- _PROBLEM DESCRIPTION_:
Extract every record, exactly as written, and ignore the pictures.

- _GIVEN DATA_:
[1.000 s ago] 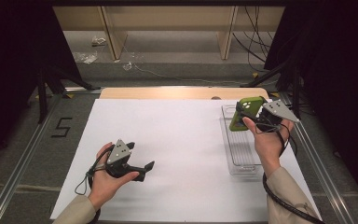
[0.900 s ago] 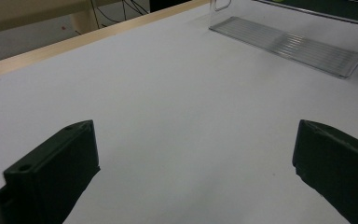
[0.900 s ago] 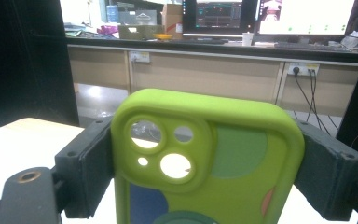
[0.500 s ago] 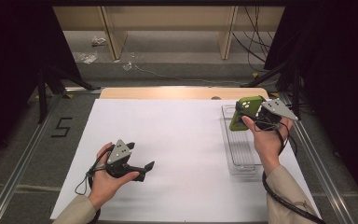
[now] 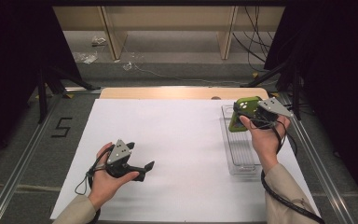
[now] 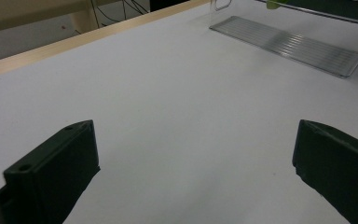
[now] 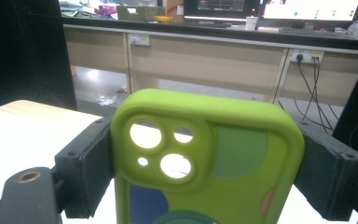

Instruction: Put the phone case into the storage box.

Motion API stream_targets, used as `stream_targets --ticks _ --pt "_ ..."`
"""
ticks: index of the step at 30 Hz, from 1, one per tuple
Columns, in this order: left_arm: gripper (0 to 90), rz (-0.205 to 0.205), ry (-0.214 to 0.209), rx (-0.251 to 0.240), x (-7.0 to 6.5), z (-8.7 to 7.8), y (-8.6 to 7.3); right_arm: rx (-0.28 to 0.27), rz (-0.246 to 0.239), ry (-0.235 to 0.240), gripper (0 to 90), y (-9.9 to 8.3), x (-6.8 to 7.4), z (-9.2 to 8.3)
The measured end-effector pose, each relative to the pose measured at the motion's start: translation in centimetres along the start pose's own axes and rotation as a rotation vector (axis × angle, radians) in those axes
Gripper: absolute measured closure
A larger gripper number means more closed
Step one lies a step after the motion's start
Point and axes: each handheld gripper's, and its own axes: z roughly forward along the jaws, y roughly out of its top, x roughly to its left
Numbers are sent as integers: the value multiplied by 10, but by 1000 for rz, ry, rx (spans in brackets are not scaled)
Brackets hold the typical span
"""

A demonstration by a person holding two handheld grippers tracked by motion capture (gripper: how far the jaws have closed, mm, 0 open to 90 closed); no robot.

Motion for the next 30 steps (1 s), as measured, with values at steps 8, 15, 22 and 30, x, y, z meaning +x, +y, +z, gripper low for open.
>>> stream_targets --ticks 8,15,22,30 --pt "0 -2 0 -2 0 0 0 4 -4 1 165 0 0 4" --pt "0 -2 -1 1 0 0 0 7 -6 0 165 0 0 7" --pt "0 -2 -2 2 0 0 0 15 -7 -3 165 0 -2 10" --pt "0 -2 -2 1 0 1 0 26 -11 -7 165 -2 -3 15"
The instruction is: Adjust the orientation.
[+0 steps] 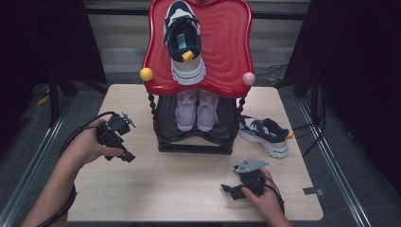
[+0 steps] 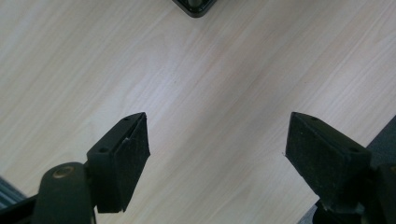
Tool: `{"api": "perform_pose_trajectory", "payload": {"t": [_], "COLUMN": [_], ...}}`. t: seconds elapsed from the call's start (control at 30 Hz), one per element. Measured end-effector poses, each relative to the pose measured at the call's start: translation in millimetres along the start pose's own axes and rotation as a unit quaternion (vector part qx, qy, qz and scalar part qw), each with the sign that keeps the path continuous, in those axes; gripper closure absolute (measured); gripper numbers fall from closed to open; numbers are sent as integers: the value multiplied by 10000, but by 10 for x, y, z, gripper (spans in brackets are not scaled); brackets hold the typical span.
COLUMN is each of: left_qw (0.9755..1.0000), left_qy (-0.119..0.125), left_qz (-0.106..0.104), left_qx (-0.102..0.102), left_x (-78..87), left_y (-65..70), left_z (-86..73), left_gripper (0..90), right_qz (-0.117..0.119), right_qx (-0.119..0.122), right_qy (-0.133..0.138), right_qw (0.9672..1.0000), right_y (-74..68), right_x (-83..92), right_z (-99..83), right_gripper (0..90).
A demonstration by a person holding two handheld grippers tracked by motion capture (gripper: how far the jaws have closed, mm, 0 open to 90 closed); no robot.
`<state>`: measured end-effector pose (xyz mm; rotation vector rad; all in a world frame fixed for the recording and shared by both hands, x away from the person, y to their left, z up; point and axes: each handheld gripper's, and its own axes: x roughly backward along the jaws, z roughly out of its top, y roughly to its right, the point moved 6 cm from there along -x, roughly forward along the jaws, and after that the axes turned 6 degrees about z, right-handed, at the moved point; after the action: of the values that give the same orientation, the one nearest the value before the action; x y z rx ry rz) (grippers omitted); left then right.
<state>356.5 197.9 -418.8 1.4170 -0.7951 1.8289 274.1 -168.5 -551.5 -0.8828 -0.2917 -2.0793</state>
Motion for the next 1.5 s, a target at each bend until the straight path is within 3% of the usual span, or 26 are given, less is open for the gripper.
{"api": "perform_pose_trajectory", "payload": {"t": [0.2,0.43,0.93,1.23,1.27,1.43,1.5], "left_qw": [9999,9990,9967,9923,9921,9871,9869], "left_qy": [66,347,757,1136,1147,1483,1460], "left_qz": [-93,-129,-80,-19,27,241,378], "left_qx": [35,258,298,500,499,556,574], "left_x": [-220,-464,-833,-1030,-1054,-1138,-1179], "left_y": [57,115,173,204,206,189,184], "left_z": [-29,-27,22,26,19,19,9], "left_gripper": [211,210,198,196,195,200,198], "right_qz": [1,-1,0,0,0,0,-1], "right_qx": [0,2,2,0,3,1,2], "right_qy": [-1,-2,-1,-1,-1,-1,-1], "right_qw": [10000,10000,10000,10000,10000,10000,10000], "right_y": [0,0,0,0,0,0,0], "right_x": [0,0,0,0,0,0,0], "right_z": [0,0,0,0,0,0,0], "right_gripper": [133,133,133,133,133,133,133]}}
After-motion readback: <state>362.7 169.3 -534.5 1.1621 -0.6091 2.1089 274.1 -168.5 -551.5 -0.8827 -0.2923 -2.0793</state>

- _SOLUTION TO THIS EXERCISE_:
[1.000 s ago] 
[0.900 s ago] 
[0.900 s ago] 
[0.500 s ago] 
[now] 
[now] 
[now] 

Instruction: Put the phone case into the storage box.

Motion API stream_targets, used as `stream_targets --ticks _ --pt "_ ..."`
"""
ticks: index of the step at 30 Hz, from 1, one per tuple
Columns, in this order: left_arm: gripper (0 to 90), rz (-0.205 to 0.205), ry (-0.214 to 0.209), rx (-0.251 to 0.240), x (-7.0 to 6.5), z (-8.7 to 7.8), y (-8.6 to 7.3); right_arm: rx (-0.28 to 0.27), rz (-0.246 to 0.239), ry (-0.235 to 0.240), gripper (0 to 90), y (-9.9 to 8.3), x (-6.8 to 7.4), z (-9.2 to 8.3)
The measured end-effector pose, each relative to the pose measured at the motion's start: translation in centimetres along the start pose's own axes and rotation as a rotation vector (axis × angle, radians) in those axes
Gripper: absolute measured closure
A larger gripper number means more closed
Step one lies a step after the motion's start
Point and axes: each handheld gripper's, and its own axes: z roughly forward along the jaws, y roughly out of its top, x roughly to its left
Numbers are sent as integers: the value multiplied by 10, but by 1000 for rz, ry, rx (spans in brackets are not scaled)
Brackets hold the typical span
"""

A demonstration by a person holding two handheld grippers tracked by motion capture (gripper: how far the jaws have closed, mm, 0 open to 90 closed); no robot.

Motion for the next 30 steps (1 s), as measured, with values at steps 8, 15, 22 and 30, x, y, z meaning +x, +y, +z, gripper low for open.
>>> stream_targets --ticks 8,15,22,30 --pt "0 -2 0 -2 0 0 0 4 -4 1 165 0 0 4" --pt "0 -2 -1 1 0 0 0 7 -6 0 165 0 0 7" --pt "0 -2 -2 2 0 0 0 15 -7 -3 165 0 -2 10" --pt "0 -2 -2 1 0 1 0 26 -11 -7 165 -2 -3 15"
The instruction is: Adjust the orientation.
[+0 steps] 
[+0 steps] 
Tool: `{"api": "perform_pose_trajectory", "payload": {"t": [_], "COLUMN": [_], ...}}`. t: seconds elapsed from the call's start (control at 30 Hz), one per element. Measured end-effector poses, each relative to the pose measured at the call's start: translation in millimetres along the start pose's own axes and rotation as a unit quaternion (vector part qx, qy, qz and scalar part qw), each with the sign that keeps the path continuous, in those axes; gripper closure absolute (measured); gripper numbers fall from closed to open; numbers are sent as integers: the value multiplied by 10000, but by 10 for x, y, z, gripper (spans in brackets are not scaled); brackets hold the typical span.
COLUMN is each of: left_qw (0.9755..1.0000), left_qy (-0.119..0.125), left_qz (-0.106..0.104), left_qx (-0.102..0.102), left_x (-78..87), left_y (-65..70), left_z (-86..73), left_gripper (0..90), right_qz (-0.117..0.119), right_qx (-0.119..0.122), right_qy (-0.133..0.138), right_qw (0.9672..1.0000), right_y (-74..68), right_x (-83..92), right_z (-99..83), right_gripper (0..90).
A demonstration by a person holding two handheld grippers tracked by motion capture (gripper: how far the jaws have closed, mm, 0 open to 90 closed); no robot.
`<state>`: measured end-effector pose (xyz mm; rotation vector rad; all in a world frame fixed for the recording and shared by both hands, x away from the person, y to their left, z up; point and axes: each handheld gripper's, and its own axes: x roughly backward along the jaws, z roughly out of its top, y roughly to its right, the point moved 6 cm from there along -x, roughly forward along the jaws, and after that the axes turned 6 degrees about z, right-handed, at the moved point; after the action: of the values that give the same orientation, the one nearest the value before the action; x y z rx ry rz) (grippers omitted); left then right.
<state>356.5 197.9 -418.8 1.4170 -0.7951 1.8289 274.1 -168.5 -551.5 -0.8828 -0.2917 -2.0793</state>
Motion for the next 1.5 s, a target at each bend until the straight path is within 3% of the usual span, or 26 are given, less is open for the gripper.
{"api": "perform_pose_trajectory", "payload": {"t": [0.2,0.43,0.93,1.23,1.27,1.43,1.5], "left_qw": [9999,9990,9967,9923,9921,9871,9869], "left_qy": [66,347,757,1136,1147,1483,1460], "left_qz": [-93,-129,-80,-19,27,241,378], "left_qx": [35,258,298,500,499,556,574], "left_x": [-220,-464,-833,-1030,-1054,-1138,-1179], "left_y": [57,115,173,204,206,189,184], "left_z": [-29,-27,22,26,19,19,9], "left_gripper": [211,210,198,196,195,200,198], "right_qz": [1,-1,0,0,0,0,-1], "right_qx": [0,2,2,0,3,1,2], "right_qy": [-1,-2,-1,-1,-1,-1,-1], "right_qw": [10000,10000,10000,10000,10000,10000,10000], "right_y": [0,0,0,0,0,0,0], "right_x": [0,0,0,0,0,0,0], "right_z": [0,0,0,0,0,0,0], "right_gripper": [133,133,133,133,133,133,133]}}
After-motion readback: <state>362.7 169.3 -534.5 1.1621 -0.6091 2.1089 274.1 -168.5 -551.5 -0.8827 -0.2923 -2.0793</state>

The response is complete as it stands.